▶ [What the task asks]: Copy out the listing that follows, exactly, without its pictures.

▶ [Information supplied]:

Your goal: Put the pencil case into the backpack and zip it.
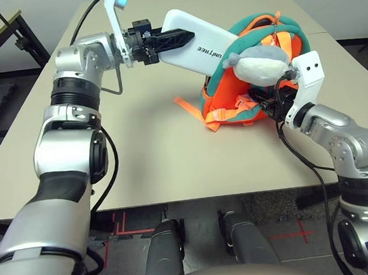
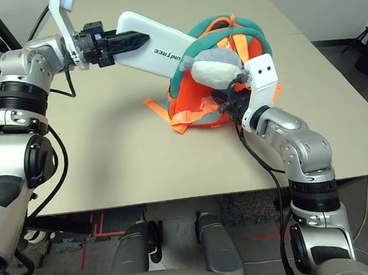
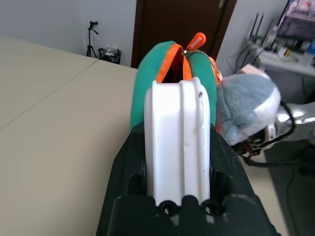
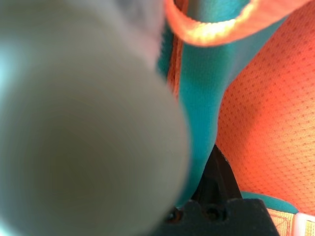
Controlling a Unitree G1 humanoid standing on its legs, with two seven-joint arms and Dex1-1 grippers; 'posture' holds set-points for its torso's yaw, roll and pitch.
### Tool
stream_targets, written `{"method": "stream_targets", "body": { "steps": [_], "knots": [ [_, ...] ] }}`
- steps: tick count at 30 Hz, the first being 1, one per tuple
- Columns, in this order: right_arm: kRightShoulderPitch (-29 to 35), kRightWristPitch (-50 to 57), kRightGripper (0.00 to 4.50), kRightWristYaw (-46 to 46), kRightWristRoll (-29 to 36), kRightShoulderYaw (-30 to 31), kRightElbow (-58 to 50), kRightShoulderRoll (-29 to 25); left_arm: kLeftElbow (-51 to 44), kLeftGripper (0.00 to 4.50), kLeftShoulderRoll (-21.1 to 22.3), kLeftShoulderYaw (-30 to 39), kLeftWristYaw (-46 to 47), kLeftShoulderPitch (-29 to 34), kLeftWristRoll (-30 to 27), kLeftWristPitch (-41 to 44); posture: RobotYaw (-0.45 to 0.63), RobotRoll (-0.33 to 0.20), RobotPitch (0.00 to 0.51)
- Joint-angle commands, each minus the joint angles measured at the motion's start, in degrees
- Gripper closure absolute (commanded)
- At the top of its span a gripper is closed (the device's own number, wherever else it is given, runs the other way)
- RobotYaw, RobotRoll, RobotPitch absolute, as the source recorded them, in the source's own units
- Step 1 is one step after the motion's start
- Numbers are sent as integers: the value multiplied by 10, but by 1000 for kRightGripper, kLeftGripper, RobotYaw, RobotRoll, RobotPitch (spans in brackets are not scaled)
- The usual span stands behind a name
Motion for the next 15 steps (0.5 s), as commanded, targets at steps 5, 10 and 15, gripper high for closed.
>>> {"method": "stream_targets", "body": {
  "steps": [5,10,15],
  "knots": [
    [-2,7,3810,1,-15,17,24,1,97,3225,-88,-1,32,-34,58,-85,-223,0,132],
    [-3,9,3811,3,-19,19,21,3,130,3226,-129,8,72,-33,84,-111,-232,0,131],
    [-2,11,3811,5,-22,19,17,1,137,3226,-140,23,98,-32,94,-120,-239,0,133]
  ]
}}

▶ [Answer to the problem]:
Your goal: Put the pencil case into the backpack and zip it.
Controlling a Unitree G1 humanoid standing on its legs, with two seven-joint arms and Dex1-1 grippers; 'posture' holds set-points for its torso's yaw, roll and pitch.
### Tool
stream_targets, written `{"method": "stream_targets", "body": { "steps": [_], "knots": [ [_, ...] ] }}`
- steps: tick count at 30 Hz, the first being 1, one per tuple
- Columns, in this order: right_arm: kRightShoulderPitch (-29 to 35), kRightWristPitch (-50 to 57), kRightGripper (0.00 to 4.50), kRightWristYaw (-46 to 46), kRightWristRoll (-29 to 36), kRightShoulderYaw (-30 to 31), kRightElbow (-58 to 50), kRightShoulderRoll (-29 to 25); left_arm: kLeftElbow (-51 to 44), kLeftGripper (0.00 to 4.50), kLeftShoulderRoll (-21.1 to 22.3), kLeftShoulderYaw (-30 to 39), kLeftWristYaw (-46 to 47), kLeftShoulderPitch (-29 to 34), kLeftWristRoll (-30 to 27), kLeftWristPitch (-41 to 44); posture: RobotYaw (-0.45 to 0.63), RobotRoll (-0.33 to 0.20), RobotPitch (0.00 to 0.51)
- Joint-angle commands, each minus the joint angles measured at the motion's start, in degrees
- Gripper closure absolute (commanded)
- At the top of its span a gripper is closed (the device's own number, wherever else it is given, runs the other way)
- RobotYaw, RobotRoll, RobotPitch absolute, as the source recorded them, in the source's own units
- Step 1 is one step after the motion's start
- Numbers are sent as integers: the value multiplied by 10, but by 1000 for kRightGripper, kLeftGripper, RobotYaw, RobotRoll, RobotPitch (spans in brackets are not scaled)
- The usual span stands behind a name
Motion for the next 15 steps (0.5 s), as commanded, targets at steps 5, 10 and 15, gripper high for closed.
>>> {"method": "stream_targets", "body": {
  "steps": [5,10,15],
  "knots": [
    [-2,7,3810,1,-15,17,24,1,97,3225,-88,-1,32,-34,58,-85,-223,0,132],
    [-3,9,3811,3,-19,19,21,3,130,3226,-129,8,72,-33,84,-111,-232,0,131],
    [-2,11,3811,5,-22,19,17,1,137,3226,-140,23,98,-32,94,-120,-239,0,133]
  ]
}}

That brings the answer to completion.